* [THE PROBLEM]: Identify and copy all lines of the material where the string "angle" is found.

* [TASK DATA]:

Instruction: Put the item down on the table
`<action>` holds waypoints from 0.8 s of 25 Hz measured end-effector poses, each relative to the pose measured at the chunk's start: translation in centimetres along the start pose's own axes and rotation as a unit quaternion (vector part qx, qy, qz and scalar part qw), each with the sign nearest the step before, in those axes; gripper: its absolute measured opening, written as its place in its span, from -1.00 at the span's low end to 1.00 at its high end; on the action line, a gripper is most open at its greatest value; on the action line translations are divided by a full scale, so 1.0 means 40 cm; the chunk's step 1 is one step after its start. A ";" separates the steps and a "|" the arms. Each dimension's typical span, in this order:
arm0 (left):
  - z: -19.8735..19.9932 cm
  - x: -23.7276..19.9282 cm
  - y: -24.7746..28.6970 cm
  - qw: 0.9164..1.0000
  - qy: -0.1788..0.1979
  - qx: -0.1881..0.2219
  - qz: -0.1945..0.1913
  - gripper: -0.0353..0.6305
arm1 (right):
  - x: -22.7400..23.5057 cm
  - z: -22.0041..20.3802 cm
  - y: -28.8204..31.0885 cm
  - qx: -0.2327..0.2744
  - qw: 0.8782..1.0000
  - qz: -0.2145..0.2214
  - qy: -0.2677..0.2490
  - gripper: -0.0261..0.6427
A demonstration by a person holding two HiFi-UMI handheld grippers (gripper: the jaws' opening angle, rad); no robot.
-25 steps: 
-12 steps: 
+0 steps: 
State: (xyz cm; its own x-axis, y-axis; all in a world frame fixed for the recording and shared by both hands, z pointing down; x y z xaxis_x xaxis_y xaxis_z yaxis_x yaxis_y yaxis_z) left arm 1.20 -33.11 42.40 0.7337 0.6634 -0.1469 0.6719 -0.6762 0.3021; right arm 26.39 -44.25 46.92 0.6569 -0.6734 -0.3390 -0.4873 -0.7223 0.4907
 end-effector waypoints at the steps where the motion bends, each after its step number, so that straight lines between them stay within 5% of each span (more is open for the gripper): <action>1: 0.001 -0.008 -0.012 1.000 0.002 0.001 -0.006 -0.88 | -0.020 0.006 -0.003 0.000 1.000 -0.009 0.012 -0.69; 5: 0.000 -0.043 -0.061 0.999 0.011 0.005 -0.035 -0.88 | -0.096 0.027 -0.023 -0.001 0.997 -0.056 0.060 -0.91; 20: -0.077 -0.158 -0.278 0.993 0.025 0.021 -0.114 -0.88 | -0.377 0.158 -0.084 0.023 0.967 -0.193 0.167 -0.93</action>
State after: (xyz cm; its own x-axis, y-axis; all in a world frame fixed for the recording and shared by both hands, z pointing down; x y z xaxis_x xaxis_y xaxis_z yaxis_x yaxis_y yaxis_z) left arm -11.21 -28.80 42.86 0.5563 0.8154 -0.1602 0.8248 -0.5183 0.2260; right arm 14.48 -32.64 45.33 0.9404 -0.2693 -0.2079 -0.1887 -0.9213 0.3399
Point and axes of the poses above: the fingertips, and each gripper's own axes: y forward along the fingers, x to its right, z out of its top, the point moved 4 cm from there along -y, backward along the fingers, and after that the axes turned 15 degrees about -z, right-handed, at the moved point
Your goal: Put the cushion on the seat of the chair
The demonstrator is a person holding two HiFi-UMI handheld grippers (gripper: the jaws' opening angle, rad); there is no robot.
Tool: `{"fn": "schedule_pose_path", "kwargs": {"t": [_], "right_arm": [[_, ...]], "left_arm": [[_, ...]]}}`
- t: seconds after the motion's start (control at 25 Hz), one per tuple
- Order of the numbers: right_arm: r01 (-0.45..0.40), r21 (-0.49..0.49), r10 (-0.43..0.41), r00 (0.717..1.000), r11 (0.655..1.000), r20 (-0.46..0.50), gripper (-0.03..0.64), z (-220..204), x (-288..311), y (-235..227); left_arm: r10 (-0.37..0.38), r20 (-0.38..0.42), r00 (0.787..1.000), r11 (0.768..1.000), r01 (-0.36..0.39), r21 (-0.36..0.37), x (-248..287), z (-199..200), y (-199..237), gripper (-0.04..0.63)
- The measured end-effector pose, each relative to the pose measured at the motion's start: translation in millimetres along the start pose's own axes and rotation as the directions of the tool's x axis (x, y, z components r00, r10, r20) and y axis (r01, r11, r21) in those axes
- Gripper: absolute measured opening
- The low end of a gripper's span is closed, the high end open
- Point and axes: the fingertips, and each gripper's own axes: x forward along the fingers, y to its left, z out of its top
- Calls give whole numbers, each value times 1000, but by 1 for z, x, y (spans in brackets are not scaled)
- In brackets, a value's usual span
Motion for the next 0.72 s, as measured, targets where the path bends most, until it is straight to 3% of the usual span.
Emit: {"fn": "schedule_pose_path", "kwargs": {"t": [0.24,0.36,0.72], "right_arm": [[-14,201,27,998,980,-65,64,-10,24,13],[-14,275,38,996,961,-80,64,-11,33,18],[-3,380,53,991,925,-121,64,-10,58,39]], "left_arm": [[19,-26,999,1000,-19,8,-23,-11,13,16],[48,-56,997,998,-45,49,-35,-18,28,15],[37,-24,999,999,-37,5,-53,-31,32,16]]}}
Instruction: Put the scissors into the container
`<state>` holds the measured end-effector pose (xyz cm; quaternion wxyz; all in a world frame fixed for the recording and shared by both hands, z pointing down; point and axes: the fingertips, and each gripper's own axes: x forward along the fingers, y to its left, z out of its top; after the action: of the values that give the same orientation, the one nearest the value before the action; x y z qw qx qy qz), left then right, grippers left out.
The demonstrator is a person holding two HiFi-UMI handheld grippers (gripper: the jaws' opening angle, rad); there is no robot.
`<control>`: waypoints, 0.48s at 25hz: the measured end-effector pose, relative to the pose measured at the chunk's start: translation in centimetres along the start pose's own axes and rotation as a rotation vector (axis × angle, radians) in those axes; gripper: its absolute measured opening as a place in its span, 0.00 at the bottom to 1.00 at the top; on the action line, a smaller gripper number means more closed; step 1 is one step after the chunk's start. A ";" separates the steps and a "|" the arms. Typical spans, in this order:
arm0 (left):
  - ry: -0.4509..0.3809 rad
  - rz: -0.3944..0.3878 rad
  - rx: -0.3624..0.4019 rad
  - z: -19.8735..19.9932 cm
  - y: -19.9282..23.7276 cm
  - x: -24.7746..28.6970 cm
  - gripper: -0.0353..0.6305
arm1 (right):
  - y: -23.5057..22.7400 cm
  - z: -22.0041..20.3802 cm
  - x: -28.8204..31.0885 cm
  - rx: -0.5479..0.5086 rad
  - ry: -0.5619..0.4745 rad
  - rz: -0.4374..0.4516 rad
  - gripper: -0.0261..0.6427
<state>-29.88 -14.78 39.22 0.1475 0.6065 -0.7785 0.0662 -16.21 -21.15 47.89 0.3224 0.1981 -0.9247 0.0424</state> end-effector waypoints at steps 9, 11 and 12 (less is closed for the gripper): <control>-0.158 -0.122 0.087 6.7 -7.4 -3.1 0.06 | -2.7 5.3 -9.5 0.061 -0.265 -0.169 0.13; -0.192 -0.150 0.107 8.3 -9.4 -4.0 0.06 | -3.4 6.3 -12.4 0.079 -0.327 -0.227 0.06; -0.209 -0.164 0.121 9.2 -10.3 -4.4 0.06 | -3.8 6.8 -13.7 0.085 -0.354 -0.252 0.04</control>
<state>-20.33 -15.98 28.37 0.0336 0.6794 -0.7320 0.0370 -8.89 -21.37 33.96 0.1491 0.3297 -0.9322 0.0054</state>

* [SOLVED EXERCISE]:
A demonstration by a person holding two HiFi-UMI handheld grippers (gripper: the jaws' opening angle, rad); no robot.
The demonstrator is a person holding two HiFi-UMI handheld grippers (gripper: the jaws' opening angle, rad); there is no robot.
The demonstrator is a person holding two HiFi-UMI handheld grippers (gripper: the jaws' opening angle, rad); there is no robot.
`<control>`: waypoints, 0.48s at 25hz: the measured end-effector pose, relative to the pose measured at the chunk's start: translation in centimetres along the start pose's own axes and rotation as a rotation vector (axis × angle, radians) in those axes; gripper: its absolute measured opening as a place in its span, 0.00 at the bottom to 1.00 at the top; on the action line, a smaller gripper number means more closed; step 1 is one step after the chunk's start. A ";" separates the steps and a "|" the arms. Typical spans, in this order:

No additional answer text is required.